A 31 ans, Barbaja pouvait être fier du chemin accompli. Exubérant, vulgaire, illettré, il réussit en quelques mois à concentrer en ses mains des pouvoirs exorbitants et à s’installer au centre de la vie napolitaine. Propriétaire d’un palais sur le corso Toledo*, l’artère chic proche du palais royal et du San Carlo, Barbaja possédait également une somptueuse villa à Pausilippe, quartier résidentiel au Nord de Naples et une autre encore sur l’île d’Ischia, la villa del Rostinale, où, selon Rossini, on s’ennuyait beaucoup. Ses résidences abritèrent la plus importante collection d’art de la ville, avec pas moins de trois cents toiles, dont quelques Dürer, Holbein, Poussin, Caravage et Titien… Le sens entrepreneurial de Barbaja ne pouvait laisser de tels investissements improductifs : la résidence du Pausilippe était louée à des touristes de passage à la recherche, pour une longue étape sur le chemin de leur « Grand tour » d’Italie, d’une autre expérience que les hôtels du centre ville. Barbaja inventa en quelque sorte les chambres d’hôtes de charme avant l’heure !
Quant à son activité professionnelle, elle est là encore remarquable d’originalité et d’intuition. Les imprésarios, pendant toute la première moitié du siècle, jouaient un rôle très particulier qui n’a pas grand-chose à voir avec les agents d’aujourd’hui. Comme l’écrit Alexandre Dumas dans Le Corricolo, un petit texte de 1843 qui mérite d’être redécouvert : « Domenico Barbaja était le véritable type de l’impresario italien. En France, nous connaissons le directeur, le régisseur, le commissaire du roi, le caissier, les contrôleurs, nous ne connaissons pas l’impresario. L’impresario est tout cela à la fois, mais il est plus encore (…). L’impresario est un despote, un czar, un sultan, régnant par le droit divin dans son théâtre, n’ayant, comme les rois les plus légitimes, d’autres règles que sa propre volonté, et ne devant compte de son administration qu’à Dieu et à sa conscience ». Directeurs de l’administration des théâtres qui leur étaient concédés, responsables de la programmation artistique et donc des contrats pour les nouvelles créations, ils choisissaient les artistes qui étaient engagés, les décorateurs (Antonio Niccolini assura un très grand nombre de productions pour Barbaja), fournissaient les costumes et pouvaient ensuite organiser les reprises des spectacles dans les différentes villes du circuit, notamment lorsque les droits sur la partition leur avaient été cédés. Philip Eisenbeiss n’entre pas autant dans le détail que John Rosselli (The opera industry in Italy from Cimarosa to Verdi, Cambridge university press, 1984) qui a analysé avec une précision fascinante l’histoire économique de l’art lyrique du début de l’Ottocento. En lisant l’ouvrage consacré à Barbaja, on imagine parfaitement la difficulté de la tâche, alors qu’une lettre mettait six jours pour aller de Naples à Paris et que les routes étaient lentes (Naples – Rome en quatre jours) et peu sûres.

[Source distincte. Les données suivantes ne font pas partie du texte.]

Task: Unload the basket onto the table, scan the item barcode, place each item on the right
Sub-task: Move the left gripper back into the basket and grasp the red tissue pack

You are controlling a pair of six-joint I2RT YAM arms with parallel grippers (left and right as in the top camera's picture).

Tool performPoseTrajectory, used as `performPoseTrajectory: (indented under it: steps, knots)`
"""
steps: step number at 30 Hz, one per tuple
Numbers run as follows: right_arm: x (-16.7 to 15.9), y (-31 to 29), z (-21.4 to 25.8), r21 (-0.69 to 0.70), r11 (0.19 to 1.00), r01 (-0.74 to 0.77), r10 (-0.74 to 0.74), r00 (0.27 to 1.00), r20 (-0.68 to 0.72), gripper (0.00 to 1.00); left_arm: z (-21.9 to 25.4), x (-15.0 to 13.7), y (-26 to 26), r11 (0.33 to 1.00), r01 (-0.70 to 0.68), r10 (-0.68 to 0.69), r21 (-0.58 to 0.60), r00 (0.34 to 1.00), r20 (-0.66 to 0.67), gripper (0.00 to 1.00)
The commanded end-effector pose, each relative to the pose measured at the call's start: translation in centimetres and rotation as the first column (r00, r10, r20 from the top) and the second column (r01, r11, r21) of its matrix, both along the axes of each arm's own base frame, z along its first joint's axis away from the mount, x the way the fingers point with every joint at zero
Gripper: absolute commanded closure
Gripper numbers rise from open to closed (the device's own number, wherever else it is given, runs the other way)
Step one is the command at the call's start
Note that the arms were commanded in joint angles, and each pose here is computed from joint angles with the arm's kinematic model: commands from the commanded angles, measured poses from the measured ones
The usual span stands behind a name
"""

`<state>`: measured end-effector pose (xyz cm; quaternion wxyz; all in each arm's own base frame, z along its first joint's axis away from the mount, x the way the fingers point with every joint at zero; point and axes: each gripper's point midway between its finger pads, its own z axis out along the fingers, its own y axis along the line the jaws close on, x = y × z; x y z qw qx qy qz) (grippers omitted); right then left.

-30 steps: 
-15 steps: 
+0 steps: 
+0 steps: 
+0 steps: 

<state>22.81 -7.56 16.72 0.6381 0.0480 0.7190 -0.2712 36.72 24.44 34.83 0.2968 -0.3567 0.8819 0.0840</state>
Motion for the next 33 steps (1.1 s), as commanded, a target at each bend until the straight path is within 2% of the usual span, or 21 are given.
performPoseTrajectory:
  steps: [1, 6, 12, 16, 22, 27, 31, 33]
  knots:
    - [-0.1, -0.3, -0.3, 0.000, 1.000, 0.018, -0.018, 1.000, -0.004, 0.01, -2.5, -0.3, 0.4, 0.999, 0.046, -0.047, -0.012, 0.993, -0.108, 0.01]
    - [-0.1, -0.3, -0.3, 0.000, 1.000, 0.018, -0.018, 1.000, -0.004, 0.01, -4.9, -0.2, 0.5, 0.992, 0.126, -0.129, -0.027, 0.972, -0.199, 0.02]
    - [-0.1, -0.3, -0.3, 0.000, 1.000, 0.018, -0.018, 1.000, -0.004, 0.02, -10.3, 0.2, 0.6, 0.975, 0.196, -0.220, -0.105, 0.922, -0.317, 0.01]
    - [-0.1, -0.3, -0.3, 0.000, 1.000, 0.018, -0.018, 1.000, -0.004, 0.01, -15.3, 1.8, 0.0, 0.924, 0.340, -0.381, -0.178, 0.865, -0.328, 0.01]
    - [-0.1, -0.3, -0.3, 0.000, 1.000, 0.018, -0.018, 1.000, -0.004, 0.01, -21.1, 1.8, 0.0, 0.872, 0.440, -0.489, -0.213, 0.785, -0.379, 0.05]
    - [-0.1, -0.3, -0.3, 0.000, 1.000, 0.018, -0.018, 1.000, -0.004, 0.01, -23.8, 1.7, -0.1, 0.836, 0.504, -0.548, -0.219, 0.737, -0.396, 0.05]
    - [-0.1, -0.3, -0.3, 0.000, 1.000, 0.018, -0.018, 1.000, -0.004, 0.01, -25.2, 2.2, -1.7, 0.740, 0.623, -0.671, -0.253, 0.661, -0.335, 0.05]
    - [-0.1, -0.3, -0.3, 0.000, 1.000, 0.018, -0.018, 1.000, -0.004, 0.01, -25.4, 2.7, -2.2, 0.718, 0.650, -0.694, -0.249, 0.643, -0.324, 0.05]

Si le style de management de Barbaja est évoqué, c’est pour insister sur son tempérament volcanique et procédurier, sa précision maniaque en particulier sur les horaires, sa faculté à mener ses chanteurs d’une main de fer et à écarter un compositeur moins à la mode, comme Giovanni Paisiello considéré pourtant comme une légende vivante par les Napolitains. Pour lui qui savait à peine écrire italien et qui ne pouvait lire une partition, seul comptait la satisfaction du public et du caissier, la logique économique étant prioritaire, quitte à charcuter les œuvres en proposant un acte d’un ouvrage, jumelé avec un acte d’un autre, sans aucune cohérence dramatique ou musicale… Pour démontrer le peu de culture musicale de l’imprésario, son biographe raconte une anecdote savoureuse : habituellement présent très tôt au San Carlo, il décida, un matin, de participer à l’audition de jeunes chanteurs candidats à un emploi de choriste. L’un deux proposa de chanter soit un bref air quelconque, soit de vocaliser, sur le nom des notes, exercice que l’on appelle solfeggio en italien. Barbaja, ignorant le sens de cette parole, choisit cette dernière possibilité. Lorsque le chanteur attaqua “do, ré, mi, fa, sol”… il l’interrompit immédiatement : « Arrêtez-vous, arrêtez-vous tout de suite ! », s’écria-t-il, « s’ils vous entendent chanter sur la scène avec le nom des différentes notes et sans les paroles, ils vont vous jeter ! ».
Rossini, vice-roi ?
Bien installé à Naples, Barbaja aurait pu continuer à gérer les affaires courantes, en faisant tourner ses théâtres et en s’enrichissant grâce à la roulette. En véritable entrepreneur, cette routine ne pouvait le satisfaire et la renommée naissante du jeune Gioachino Rossini, de 15 ans son cadet, ne pouvait le laisser indifférent. A l’automne 1812 pourtant, alors même que Rossini avait déjà enregistré quelques succès dans le Nord de l’Italie, Barbaja ne le connaissait pas encore, comme en attestent quelques-unes de ses correspondances. Le succès de Tancredi, créé en février 1813, changea la donne et Barbaja flaira la bonne opération : quelques semaines plus tard, il n’hésita pas à faire le déplacement, long, épuisant et dangereux, pour se rendre à Bologne afin de rencontrer le jeune maestro. La négociation fut fructueuse : Rossini s’engagea à composer deux nouveaux opéras chaque année pour les théâtres napolitains et à assister Barbaja dans la programmation artistique contre la somme confortable de 12 000 francs annuels. Après son arrivée à Naples, juste avant l’été 1815, Rossini ne cessa de voir son influence grandir, comme sa complicité jamais démentie ou presque avec Barbaja.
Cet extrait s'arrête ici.